### TASK DESCRIPTION
Print, in exact form, the lines below from the one containing "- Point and" through the one containing "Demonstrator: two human", and omit all others.
== Segment start ==
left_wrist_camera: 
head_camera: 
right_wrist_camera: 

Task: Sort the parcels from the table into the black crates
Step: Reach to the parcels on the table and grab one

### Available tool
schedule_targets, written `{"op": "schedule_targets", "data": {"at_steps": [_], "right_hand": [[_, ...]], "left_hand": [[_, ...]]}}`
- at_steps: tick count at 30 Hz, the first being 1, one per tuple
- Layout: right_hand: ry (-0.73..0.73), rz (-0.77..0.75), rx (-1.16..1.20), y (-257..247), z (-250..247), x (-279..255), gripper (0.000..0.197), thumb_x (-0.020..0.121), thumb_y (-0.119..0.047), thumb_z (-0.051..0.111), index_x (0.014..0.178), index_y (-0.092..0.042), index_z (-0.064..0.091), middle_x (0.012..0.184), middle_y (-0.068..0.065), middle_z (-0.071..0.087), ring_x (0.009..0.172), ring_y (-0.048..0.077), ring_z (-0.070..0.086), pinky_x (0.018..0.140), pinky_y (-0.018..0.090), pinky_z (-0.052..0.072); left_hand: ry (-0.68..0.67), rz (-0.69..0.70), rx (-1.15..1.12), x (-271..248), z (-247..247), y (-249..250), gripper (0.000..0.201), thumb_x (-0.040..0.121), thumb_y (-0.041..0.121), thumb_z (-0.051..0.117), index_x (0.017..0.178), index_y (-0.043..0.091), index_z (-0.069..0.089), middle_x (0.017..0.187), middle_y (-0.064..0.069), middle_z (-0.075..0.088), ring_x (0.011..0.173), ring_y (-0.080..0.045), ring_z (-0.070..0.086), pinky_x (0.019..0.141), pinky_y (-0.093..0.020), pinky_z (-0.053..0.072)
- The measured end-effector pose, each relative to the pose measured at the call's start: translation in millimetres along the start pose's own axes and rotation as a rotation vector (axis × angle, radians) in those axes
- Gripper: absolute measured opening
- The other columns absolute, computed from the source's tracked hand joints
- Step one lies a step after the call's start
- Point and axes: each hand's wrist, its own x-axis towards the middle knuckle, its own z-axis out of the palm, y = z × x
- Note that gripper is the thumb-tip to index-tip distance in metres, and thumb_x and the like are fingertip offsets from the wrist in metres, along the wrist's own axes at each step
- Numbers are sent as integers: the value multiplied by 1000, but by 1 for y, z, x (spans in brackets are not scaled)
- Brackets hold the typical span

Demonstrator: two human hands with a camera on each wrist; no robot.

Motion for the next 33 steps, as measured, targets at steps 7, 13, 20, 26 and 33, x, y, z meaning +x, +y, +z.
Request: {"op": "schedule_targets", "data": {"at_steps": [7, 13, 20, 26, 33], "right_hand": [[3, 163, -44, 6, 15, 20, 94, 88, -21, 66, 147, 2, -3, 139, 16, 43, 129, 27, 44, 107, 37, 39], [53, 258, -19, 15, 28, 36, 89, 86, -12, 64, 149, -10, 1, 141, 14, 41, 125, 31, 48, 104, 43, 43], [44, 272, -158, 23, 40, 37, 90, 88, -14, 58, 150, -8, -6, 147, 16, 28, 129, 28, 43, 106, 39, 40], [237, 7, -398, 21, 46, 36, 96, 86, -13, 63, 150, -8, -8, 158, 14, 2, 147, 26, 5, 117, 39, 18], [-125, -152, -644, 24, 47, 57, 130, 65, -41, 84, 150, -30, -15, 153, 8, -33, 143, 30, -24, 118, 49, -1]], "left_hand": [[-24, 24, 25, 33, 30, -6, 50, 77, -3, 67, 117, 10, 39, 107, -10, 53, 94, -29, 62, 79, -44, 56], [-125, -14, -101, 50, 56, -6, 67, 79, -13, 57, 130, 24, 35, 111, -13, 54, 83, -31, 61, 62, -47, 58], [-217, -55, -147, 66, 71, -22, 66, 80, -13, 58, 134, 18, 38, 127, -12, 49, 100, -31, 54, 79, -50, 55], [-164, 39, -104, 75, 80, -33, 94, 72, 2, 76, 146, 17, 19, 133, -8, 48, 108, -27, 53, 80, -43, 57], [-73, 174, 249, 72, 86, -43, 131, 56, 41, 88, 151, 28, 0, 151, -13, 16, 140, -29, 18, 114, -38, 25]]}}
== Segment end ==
### RESULT BELOW
- Point and axes: each hand's wrist, its own x-axis towards the middle knuckle, its own z-axis out of the palm, y = z × x
- Note that gripper is the thumb-tip to index-tip distance in metres, and thumb_x and the like are fingertip offsets from the wrist in metres, along the wrist's own axes at each step
- Numbers are sent as integers: the value multiplied by 1000, but by 1 for y, z, x (spans in brackets are not scaled)
- Brackets hold the typical span

Demonstrator: two human hands with a camera on each wrist; no robot.

No part of the exercise remains unanswered.